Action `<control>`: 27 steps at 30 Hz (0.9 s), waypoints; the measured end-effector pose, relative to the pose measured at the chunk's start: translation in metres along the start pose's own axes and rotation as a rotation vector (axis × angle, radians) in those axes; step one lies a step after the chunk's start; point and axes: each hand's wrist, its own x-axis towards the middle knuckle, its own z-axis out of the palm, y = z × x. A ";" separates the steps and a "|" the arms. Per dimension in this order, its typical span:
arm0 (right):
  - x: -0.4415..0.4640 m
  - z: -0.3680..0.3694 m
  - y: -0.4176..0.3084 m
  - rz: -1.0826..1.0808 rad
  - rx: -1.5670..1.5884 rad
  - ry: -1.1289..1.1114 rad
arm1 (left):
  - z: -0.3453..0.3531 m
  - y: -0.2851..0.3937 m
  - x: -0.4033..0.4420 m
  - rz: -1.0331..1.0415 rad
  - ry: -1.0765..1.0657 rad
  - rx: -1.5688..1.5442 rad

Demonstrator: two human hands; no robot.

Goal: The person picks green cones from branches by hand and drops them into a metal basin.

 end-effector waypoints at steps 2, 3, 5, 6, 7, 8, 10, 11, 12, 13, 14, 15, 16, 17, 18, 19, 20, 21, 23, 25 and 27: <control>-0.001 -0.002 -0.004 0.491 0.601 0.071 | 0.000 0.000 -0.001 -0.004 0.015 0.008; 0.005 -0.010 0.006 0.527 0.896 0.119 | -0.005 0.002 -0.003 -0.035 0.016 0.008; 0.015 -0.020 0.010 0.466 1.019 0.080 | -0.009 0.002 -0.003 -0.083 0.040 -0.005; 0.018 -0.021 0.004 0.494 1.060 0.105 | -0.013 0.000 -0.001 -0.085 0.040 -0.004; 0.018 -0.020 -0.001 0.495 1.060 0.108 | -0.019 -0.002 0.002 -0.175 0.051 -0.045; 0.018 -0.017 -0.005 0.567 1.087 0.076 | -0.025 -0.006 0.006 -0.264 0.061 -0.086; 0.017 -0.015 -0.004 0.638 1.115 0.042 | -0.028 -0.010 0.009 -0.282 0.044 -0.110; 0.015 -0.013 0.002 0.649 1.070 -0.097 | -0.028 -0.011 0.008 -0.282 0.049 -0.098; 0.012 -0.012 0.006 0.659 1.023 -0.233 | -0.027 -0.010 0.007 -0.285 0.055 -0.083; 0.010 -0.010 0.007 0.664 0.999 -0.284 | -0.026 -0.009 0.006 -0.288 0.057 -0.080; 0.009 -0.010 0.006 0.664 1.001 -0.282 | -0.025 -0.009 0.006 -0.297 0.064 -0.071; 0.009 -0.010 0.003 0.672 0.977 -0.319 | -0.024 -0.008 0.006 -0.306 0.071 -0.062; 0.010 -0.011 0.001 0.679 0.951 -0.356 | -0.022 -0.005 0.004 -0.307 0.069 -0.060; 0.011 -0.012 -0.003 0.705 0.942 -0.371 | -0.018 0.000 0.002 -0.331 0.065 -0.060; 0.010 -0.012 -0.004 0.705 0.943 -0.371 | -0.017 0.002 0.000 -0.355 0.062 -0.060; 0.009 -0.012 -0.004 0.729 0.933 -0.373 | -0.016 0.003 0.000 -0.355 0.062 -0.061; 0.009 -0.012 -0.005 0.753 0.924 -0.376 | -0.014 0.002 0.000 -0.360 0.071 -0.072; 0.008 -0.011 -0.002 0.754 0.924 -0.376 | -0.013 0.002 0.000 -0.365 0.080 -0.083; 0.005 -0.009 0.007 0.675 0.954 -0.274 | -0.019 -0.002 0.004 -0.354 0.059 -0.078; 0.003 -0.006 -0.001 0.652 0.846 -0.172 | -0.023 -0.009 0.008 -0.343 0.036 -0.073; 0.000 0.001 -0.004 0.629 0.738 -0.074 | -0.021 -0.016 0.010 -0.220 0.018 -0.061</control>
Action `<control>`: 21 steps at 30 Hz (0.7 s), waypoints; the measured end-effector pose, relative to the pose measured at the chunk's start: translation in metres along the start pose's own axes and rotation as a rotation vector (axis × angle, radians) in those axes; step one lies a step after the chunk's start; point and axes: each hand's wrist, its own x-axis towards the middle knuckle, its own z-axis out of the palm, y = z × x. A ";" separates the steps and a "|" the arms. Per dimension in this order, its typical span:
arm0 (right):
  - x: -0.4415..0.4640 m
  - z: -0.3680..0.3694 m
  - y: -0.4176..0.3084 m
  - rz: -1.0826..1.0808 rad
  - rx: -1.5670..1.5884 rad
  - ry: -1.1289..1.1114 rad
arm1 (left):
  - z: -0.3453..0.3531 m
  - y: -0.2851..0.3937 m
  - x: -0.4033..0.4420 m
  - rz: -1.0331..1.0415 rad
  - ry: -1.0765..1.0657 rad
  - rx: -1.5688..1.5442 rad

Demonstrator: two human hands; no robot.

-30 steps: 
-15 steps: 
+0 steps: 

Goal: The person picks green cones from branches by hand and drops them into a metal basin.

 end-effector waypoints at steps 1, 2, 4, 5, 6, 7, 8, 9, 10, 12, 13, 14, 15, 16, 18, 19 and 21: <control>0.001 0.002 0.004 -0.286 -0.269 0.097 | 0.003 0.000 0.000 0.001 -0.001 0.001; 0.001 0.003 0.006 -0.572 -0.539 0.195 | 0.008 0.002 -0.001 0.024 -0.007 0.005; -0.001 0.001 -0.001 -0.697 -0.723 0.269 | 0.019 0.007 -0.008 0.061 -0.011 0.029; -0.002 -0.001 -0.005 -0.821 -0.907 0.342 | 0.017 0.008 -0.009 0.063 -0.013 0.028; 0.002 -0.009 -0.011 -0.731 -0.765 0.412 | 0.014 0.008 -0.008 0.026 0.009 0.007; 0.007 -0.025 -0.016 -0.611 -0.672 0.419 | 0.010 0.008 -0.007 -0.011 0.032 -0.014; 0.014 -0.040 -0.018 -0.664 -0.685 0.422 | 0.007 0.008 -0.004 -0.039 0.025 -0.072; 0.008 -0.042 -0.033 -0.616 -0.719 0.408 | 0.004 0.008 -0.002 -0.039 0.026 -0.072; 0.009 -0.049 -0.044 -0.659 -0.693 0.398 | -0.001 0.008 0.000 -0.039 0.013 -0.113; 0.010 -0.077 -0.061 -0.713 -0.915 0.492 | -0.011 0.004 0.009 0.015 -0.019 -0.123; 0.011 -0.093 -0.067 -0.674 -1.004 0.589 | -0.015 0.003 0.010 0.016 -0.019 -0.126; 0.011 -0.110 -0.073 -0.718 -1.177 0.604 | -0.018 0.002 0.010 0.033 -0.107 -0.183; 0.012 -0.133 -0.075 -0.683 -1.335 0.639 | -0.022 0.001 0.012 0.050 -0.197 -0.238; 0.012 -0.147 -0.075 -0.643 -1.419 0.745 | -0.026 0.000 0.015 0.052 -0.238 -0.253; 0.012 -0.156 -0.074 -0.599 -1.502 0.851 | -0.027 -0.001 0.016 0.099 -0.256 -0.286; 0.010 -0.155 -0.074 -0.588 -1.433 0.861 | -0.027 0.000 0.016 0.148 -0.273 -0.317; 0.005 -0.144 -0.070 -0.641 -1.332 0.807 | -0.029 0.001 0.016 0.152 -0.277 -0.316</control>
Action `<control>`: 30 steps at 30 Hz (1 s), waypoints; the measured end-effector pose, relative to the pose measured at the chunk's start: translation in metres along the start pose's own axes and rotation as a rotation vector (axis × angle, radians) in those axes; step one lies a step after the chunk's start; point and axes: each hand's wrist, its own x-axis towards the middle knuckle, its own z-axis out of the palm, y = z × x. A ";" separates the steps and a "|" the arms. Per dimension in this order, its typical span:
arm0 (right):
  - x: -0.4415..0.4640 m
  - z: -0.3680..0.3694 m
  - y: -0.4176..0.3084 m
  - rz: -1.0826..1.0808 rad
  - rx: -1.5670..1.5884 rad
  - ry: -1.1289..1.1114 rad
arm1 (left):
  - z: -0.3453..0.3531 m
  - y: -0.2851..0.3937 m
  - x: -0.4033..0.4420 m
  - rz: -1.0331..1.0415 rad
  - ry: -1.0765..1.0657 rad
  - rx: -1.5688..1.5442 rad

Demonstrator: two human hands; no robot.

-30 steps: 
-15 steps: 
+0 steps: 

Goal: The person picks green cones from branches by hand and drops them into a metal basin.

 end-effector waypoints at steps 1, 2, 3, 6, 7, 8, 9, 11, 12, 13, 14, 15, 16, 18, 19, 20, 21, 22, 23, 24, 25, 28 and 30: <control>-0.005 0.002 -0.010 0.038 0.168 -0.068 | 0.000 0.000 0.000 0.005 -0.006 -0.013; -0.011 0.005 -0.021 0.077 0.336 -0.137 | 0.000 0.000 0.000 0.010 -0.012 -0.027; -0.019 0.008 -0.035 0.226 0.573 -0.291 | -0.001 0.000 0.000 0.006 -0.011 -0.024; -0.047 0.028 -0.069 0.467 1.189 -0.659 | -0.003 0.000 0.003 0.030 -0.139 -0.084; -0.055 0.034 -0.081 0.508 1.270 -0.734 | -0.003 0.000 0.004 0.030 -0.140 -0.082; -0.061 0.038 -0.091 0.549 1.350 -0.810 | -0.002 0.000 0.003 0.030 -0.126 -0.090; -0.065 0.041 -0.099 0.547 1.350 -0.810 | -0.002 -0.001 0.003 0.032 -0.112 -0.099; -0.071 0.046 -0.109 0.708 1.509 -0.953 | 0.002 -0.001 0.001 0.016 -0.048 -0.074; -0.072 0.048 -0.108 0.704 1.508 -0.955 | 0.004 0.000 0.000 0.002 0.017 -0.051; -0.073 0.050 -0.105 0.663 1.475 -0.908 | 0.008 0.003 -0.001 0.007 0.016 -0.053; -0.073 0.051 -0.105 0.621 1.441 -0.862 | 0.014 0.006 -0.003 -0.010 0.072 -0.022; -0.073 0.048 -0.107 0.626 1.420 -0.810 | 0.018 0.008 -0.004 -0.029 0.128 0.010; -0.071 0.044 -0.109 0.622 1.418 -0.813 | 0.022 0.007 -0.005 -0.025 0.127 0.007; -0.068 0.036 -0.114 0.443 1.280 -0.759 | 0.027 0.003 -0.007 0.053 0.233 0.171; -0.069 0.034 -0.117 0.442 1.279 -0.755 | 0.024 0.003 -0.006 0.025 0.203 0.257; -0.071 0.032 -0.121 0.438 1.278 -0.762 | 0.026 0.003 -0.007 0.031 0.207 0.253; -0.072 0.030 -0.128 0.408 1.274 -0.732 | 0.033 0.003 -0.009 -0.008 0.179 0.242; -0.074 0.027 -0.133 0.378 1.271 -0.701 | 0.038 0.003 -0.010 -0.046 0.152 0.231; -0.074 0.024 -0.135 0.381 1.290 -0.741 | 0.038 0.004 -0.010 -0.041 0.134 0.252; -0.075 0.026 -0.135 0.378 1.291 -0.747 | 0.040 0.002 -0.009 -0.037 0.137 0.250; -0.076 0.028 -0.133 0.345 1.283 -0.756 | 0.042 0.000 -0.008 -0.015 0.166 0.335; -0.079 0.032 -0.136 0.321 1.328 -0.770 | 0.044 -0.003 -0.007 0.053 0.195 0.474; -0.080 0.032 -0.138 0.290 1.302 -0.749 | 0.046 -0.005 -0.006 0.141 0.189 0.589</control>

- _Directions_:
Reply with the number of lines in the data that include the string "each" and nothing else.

- _Task solution_:
3